### Task details:
Only the stretch of the listing below that runs from the line with "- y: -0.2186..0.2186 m" through the line with "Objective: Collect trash" is to be printed, exactly and with both ends.
──────
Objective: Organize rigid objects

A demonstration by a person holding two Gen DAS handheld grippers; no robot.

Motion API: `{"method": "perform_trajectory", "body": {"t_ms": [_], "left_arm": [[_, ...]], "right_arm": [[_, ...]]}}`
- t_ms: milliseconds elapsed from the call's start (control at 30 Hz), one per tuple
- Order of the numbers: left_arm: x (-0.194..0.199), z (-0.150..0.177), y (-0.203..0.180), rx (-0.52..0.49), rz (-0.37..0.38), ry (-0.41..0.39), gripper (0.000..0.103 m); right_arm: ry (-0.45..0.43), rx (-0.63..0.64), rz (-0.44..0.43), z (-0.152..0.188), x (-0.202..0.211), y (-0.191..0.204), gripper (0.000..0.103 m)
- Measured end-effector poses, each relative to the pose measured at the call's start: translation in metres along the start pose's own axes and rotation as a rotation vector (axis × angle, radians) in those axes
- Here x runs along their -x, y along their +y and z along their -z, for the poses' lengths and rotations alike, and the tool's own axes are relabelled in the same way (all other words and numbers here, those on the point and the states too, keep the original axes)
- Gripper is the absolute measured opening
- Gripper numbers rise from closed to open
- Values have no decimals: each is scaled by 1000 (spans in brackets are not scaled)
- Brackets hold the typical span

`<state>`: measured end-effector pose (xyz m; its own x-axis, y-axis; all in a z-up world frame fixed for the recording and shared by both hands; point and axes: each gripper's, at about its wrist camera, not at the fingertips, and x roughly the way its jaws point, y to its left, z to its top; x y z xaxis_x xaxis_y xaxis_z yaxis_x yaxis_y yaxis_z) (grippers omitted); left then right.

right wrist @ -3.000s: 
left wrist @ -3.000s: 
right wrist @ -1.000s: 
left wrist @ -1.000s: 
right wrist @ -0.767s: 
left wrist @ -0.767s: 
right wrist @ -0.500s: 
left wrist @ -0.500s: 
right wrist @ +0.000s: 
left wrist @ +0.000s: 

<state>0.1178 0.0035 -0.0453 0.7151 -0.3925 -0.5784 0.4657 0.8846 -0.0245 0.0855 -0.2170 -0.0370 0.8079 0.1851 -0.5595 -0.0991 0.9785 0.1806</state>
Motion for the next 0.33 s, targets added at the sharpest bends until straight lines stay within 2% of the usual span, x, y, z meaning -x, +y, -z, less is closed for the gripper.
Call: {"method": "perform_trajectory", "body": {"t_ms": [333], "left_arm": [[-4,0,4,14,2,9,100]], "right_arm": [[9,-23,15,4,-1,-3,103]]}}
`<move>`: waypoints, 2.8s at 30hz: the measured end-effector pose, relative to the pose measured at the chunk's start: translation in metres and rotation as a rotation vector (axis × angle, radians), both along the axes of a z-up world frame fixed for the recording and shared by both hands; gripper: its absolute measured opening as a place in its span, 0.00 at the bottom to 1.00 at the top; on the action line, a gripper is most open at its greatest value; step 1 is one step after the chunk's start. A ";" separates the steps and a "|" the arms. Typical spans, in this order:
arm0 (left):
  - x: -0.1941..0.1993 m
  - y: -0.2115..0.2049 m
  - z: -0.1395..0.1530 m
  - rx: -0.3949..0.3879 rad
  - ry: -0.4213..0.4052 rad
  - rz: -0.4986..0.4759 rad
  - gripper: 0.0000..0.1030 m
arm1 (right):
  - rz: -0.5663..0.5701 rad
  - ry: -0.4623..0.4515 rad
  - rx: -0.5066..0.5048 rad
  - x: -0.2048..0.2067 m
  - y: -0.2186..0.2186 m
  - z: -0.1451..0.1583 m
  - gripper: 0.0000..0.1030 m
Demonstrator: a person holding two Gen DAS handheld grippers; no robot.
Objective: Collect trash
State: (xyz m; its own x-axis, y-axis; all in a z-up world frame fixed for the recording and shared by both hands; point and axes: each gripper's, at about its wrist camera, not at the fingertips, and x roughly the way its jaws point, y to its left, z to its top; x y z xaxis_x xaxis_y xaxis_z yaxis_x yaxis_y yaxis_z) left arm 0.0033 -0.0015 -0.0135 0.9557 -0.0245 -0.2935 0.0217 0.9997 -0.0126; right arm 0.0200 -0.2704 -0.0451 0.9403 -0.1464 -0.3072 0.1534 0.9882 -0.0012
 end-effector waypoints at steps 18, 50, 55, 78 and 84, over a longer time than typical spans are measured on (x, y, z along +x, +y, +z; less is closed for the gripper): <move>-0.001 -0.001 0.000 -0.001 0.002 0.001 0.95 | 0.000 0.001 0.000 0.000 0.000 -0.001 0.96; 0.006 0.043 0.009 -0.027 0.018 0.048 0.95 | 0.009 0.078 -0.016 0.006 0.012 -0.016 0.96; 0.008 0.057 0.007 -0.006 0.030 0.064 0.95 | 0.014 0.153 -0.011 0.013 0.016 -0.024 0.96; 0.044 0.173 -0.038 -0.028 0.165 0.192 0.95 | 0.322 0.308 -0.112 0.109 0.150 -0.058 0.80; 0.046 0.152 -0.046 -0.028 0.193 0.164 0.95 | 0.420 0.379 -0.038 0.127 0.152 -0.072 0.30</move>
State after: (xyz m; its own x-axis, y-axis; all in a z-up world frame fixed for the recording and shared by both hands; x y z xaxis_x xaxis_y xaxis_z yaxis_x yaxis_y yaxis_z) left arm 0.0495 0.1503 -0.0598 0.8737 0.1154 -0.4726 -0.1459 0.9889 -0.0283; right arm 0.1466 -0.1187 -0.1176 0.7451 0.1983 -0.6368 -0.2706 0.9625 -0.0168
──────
### Solution for this exercise:
  - y: -0.2186..0.2186 m
  - z: -0.1451..0.1583 m
  - gripper: 0.0000..0.1030 m
Demonstrator: a person holding two Gen DAS handheld grippers; no robot.
Objective: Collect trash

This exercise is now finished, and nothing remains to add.